Since we were with a tour group, I don't know what other excursions you could make.  We did get to see the Indians play some of their games for us, and got to watch some dances, and visit a school.  

The train we took was quite comfortable and on our trip to Divisidaro we had engine problems and had to stop.  We probably  had to wait an hour or two for the 'tourist/second' class train to come up behind us.  Our guide explained that we would get the engine from that train and the tourist train would have to wait until the next day to get another engine to take them on.  And they had no A/C.  So be sure you take the 1st class train!!!!


----------



## Parkplace (Oct 1, 2009)

We took the train from El Fuerte to Crell and back.

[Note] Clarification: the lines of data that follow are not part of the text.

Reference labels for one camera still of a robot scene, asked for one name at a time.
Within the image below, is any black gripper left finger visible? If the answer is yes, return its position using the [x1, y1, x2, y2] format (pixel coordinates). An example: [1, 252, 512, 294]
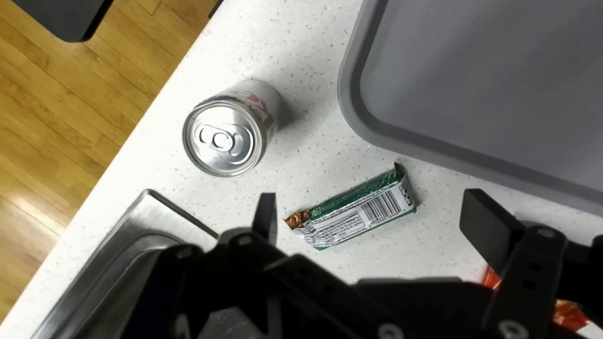
[118, 192, 392, 339]

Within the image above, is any gray plastic tray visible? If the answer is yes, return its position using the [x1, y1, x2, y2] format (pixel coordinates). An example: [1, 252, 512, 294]
[337, 0, 603, 218]

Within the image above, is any stainless steel sink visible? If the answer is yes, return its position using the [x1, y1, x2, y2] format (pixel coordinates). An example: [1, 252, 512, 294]
[30, 186, 222, 339]

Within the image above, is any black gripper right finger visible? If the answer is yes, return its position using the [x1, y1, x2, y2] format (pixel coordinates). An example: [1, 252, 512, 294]
[458, 186, 603, 339]

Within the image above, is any flat orange chip bag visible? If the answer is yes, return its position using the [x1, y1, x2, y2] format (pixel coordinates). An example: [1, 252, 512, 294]
[480, 265, 593, 335]

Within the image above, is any black cart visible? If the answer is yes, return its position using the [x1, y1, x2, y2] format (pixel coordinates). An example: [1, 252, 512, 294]
[11, 0, 115, 43]

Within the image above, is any green candy bar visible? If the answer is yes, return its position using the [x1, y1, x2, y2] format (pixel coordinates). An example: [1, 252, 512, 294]
[284, 160, 420, 252]

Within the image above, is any silver red soda can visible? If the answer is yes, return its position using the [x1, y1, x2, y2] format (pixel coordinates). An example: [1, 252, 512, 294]
[181, 77, 290, 179]

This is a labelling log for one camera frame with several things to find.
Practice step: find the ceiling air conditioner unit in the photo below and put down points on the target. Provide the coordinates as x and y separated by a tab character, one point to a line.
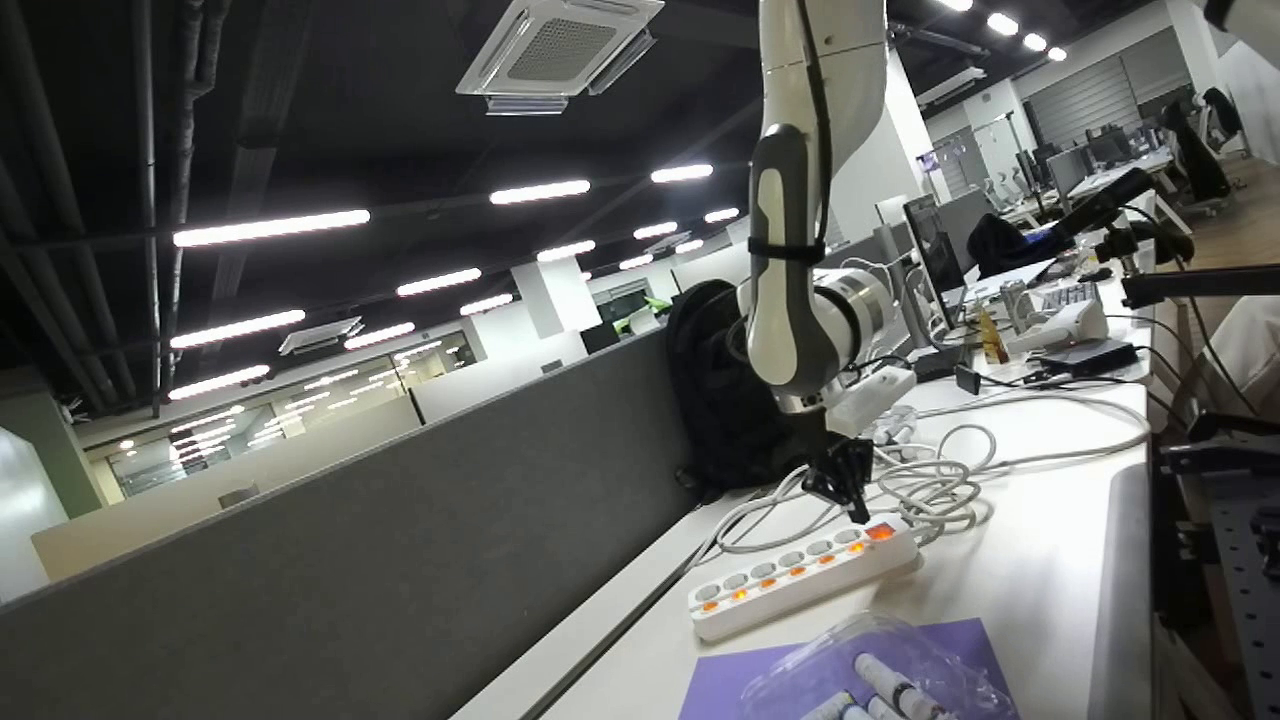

It was well worth the trip.  It cost us $99 each way.  We would recommend the trip and even do it again.

We arrived safely in Crell from a beautiful, comfortable, and scenic train ride up.  We found comfortable and very reasonable accommodations for 2 nights and toured around.  Divisidero had stunning views from the hotel (this hotel was not reasonably priced though) mentioned by a previous poster and we bought lovely intricately woven baskets from the Tuharamara Indians.  Took a local bus from one town to another.  It was February and there was small amounts of snow in some spots.  So take warm clothing if you go during the winter months.


----------



## T_R_Oglodyte (Oct 1, 2009)

Parkplace said:


> We found comfortable and very reasonable accommodations for 2 nights and toured around.  Divisidero had stunning views from the hotel (this hotel was not reasonably priced though) mentioned by a previous poster ...



I started this thread because I noted recently that one of the hotels near the top of the canyon is in the II directory and is available for exchange on a nightly basis using my DRI points.


----------



## Parkplace (Oct 1, 2009)

If the hotel you found describes stunning views of the canyon it would likely be the expensive one.  The hotel in Divisidero was built right on the edge of a cliff.

Regardless, we thought it was worth the train trip.  Interesting country.


----------



## T_R_Oglodyte (Oct 1, 2009)

Parkplace said:


> If the hotel you found describes stunning views of the canyon it would likely be the expensive one.  The hotel in Divisidero was built right on the edge of a cliff.
> 
> Regardless, we thought it was worth the train trip.  Interesting country.



It is the Hotel Mansión Tarahumara. The link takes you to the page in the II directory for the resort.


----------



## Reno27 (Oct 4, 2009)

T_R_Oglodyte said:


> It is the Hotel Mansión Tarahumara. The link takes you to the page in the II directory for the resort.



woww....
it is very nice place to stay...
how much it is cost?


----------